I first make a note for the video itself, saving the link.

filename: YT 10 things you didn't know about Kubernetes - number 4 will SHOCK YOU.md

https://www.youtube.com/watch?v=AbCDefGH

Maybe I even write down the channel.

filename: YT 10 things you didn't know about Kubernetes - number 4 will SHOCK YOU.md

https://www.youtube.com/watch?v=AbCDefGH
[[YTC Romantic Moments for Software Developers]]

This is basic markdown syntax. The note I creatively prefixed with YT for YouTube now links to a YTC – YouTube Channel – note called YTC Romantic Moments for Software Developers.md. My note-taking app doesn’t care that the file doesn’t exist yet. It can track theoretical notes as well.

Why is it useful to link it this way? I have tools to explore a graph of my related notes. If, at some point, I encounter another brilliant video from this channel, I can also link it and see if the points it makes connecting to the previous video in any way. Or if they build bridges to previous research in other areas.

filename: Kubernetes helps with Mindfulness.md
[[Kubernetes]] can be used as a technique for [[Meditation]] that helps with [[Mindfulness]], especially when hosting [[NodeJS]] applications.
This is similar to how [[Arduinos help you be more zen]].
[[Mini-Project Idea]]
[[YT 10 things you didn't know about Kubernetes - number 4 will SHOCK YOU]]

So we write down one of the video’s points, linking back to its source. Maybe I want to quote the thought, perhaps my notetaking arts will prove lacking a couple of months down the road, and I will want to watch the video again to figure out what I was talking about. The note links to various other notes as well. Some of them are topics like Kubernetes; another is a different thought altogether that is sort of related to this one. 

Then there is a tag. When I get one of those mythical slots of free time, I can look at all the notes linking to Mini-Project Ideas and get lots of suggestions.

But… why?

The power comes in connecting ideas. Often when creating content – like blog posts, hello! – you chain one idea to the next and the next. Zettelkasten will help you retrieve ideas that you had years ago. It will also contain all the relevant quotes, properly cited, if you put in the effort to do that.

Don’t impose a hierarchy. In Zettelkasten, every note is as important as any other note.

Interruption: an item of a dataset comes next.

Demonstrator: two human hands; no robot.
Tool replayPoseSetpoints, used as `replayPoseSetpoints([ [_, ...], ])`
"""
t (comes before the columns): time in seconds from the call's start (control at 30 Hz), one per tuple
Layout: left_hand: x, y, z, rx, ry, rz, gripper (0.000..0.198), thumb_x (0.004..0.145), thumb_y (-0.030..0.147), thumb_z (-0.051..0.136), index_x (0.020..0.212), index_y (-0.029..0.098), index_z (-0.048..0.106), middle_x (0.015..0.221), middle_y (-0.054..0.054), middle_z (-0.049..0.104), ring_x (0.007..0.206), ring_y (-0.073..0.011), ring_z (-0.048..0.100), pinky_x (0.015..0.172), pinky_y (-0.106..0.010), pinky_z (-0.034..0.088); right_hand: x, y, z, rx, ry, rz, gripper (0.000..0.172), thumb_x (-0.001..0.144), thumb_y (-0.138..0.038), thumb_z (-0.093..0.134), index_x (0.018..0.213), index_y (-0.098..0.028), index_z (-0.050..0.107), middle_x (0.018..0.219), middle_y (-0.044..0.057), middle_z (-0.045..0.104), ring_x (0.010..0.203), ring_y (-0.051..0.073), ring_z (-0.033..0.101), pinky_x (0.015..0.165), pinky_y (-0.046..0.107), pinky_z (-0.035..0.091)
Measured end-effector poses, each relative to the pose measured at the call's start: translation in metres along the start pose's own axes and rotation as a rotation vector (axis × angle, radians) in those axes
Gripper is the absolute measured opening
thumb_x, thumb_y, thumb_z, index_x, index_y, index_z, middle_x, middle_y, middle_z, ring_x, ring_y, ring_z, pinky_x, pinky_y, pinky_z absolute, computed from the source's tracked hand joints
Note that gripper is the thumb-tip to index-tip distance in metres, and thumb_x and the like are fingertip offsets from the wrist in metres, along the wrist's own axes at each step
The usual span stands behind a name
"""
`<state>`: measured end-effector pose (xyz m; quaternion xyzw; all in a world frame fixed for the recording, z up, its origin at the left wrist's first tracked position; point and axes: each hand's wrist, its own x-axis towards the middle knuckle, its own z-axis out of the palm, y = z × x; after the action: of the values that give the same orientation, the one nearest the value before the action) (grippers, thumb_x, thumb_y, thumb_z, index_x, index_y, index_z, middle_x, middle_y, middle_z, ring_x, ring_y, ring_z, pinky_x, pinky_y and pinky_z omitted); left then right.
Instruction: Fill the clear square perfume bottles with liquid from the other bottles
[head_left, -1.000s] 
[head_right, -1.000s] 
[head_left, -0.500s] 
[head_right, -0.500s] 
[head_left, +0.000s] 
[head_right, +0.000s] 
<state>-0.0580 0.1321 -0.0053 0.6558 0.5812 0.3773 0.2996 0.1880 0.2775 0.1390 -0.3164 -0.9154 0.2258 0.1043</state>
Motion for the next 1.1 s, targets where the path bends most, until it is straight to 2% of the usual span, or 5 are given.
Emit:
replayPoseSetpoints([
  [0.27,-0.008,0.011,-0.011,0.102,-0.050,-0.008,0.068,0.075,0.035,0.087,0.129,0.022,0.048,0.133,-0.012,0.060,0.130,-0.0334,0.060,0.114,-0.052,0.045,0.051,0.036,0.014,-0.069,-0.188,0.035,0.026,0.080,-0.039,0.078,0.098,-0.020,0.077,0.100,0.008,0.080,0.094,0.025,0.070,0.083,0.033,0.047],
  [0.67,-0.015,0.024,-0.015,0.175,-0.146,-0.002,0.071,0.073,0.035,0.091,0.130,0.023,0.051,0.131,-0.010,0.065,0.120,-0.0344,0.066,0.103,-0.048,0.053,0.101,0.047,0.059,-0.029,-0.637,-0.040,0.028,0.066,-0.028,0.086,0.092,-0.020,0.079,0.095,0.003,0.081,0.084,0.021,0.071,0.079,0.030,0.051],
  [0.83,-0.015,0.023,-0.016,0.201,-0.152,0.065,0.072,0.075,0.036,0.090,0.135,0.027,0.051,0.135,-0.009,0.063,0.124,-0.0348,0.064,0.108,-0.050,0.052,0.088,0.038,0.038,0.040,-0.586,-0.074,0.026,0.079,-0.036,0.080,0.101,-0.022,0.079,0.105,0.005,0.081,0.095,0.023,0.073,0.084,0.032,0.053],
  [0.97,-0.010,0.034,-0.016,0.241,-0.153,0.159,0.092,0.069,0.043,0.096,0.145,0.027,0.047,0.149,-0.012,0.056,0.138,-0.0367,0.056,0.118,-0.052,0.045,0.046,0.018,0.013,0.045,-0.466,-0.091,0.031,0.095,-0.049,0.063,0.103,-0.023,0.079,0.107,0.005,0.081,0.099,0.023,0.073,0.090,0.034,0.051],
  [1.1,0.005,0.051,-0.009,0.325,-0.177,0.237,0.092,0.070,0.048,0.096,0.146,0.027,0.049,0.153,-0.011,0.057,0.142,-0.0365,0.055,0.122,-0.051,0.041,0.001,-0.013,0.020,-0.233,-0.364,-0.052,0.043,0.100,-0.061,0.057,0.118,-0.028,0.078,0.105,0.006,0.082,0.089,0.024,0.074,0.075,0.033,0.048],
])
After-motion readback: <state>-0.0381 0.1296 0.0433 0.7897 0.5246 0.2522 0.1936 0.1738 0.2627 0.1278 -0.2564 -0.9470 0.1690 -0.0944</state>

This sounds like so much work

It isn’t. It’s mostly cutting and pasting and filing stuff that is already there. All the notes go into your Zettelkasten, your beautiful compost heap of ideas. And it’s fun! Just putting those notes in there creates new ideas for me that create more notes, and so on. I get into a nice flow. And it doesn’t need to be done every day. Your Zettelkasten will always be there when you are ready, slumbering inside the git repo you hopefully backed it up to.

Picking the right tool

I know several people who like to use Obsidian for this system or similar ones. It makes everything a bit more comfy and generates a shiny graph you can explore. Of course, nothing keeps you from using a personal wiki, a folder full of HTML files, or something similar. I am currently working on a proper workflow using vim, for example. In the end, it has to feel comfortable for you.

Did it work?

So far, yes. The strength of Zettelkasten is holding on to those transient ideas, those passing thoughts, where we make connections between existing concepts that we can’t act upon. At its most basic level, it helps fulfill our use case of not getting blocked by problems we have already solved. We can find knowledge more efficiently. Everything is written clearly and concisely (ideally, if you take good care of your Zettel). 

Luhmann described using his Zettelkasten as having a conversation with a friend. Much more so than the second brain some apps try to sell you, there was an exchange, a flow, maybe even a sense of connection. 

I hope you give it a try. And tell me about it in a couple of months.